Instructions to follow: Your response is a verbatim copy of the listing, stripped of its images.

Given information:
+ + + +
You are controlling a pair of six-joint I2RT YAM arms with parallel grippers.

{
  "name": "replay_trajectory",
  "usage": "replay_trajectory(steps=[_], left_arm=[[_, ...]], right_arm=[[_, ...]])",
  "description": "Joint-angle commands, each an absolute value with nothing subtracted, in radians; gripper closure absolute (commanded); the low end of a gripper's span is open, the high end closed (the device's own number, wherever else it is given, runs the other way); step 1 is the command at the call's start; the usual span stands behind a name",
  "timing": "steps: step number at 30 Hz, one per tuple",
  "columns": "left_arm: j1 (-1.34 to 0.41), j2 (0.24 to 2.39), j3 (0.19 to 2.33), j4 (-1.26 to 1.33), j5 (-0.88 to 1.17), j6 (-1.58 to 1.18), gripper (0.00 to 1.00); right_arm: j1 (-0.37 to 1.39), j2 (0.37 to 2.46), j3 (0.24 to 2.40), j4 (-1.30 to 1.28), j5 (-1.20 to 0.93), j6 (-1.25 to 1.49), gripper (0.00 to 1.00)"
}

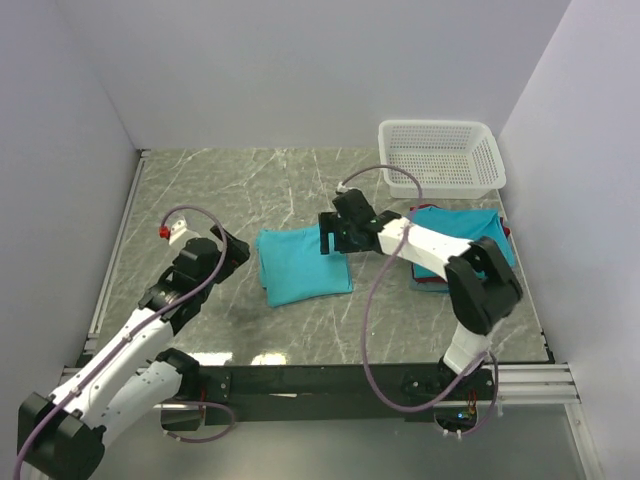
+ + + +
Answer to this problem:
You are controlling a pair of six-joint I2RT YAM arms with parallel grippers.

{
  "name": "replay_trajectory",
  "usage": "replay_trajectory(steps=[_], left_arm=[[_, ...]], right_arm=[[_, ...]])",
  "description": "Joint-angle commands, each an absolute value with nothing subtracted, in radians; gripper closure absolute (commanded); the low end of a gripper's span is open, the high end closed (the device's own number, wherever else it is given, runs the other way); step 1 is the command at the call's start; the usual span stands behind a name",
  "timing": "steps: step number at 30 Hz, one per tuple",
  "columns": "left_arm: j1 (-1.34 to 0.41), j2 (0.24 to 2.39), j3 (0.19 to 2.33), j4 (-1.26 to 1.33), j5 (-0.88 to 1.17), j6 (-1.58 to 1.18), gripper (0.00 to 1.00); right_arm: j1 (-0.37 to 1.39), j2 (0.37 to 2.46), j3 (0.24 to 2.40), j4 (-1.30 to 1.28), j5 (-1.20 to 0.93), j6 (-1.25 to 1.49), gripper (0.00 to 1.00)"
}

The exercise is done now.